What to produce:
Scan the material for the word "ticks" and copy each line where it occurs.
═══ Collected data
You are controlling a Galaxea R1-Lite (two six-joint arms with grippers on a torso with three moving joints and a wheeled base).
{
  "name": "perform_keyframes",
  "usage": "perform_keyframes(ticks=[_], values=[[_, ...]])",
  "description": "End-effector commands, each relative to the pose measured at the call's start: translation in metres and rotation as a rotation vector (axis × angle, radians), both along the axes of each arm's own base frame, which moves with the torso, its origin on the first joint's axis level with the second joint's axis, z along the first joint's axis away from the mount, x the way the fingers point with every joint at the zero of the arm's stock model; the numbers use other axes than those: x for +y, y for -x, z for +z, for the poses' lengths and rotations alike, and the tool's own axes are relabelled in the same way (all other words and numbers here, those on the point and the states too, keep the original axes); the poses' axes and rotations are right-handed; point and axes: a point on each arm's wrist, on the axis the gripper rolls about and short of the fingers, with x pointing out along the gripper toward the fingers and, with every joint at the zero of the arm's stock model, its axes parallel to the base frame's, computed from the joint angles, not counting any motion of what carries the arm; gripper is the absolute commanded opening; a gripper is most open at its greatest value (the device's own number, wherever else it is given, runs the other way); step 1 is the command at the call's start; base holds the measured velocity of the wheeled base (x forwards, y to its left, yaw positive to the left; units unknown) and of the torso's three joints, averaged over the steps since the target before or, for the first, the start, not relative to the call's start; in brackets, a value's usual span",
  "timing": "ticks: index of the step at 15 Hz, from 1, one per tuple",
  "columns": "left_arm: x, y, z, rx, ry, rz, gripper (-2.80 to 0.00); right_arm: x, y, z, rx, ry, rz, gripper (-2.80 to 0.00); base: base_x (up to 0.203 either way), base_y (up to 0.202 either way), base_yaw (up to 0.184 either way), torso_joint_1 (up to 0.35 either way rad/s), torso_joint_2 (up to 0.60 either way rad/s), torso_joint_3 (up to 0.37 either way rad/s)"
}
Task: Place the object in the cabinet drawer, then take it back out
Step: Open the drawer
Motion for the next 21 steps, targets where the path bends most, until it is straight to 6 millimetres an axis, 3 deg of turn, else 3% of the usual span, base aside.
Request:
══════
Finished exercise:
  "usage": "perform_keyframes(ticks=[_], values=[[_, ...]])",
  "timing": "ticks: index of the step at 15 Hz, from 1, one per tuple",

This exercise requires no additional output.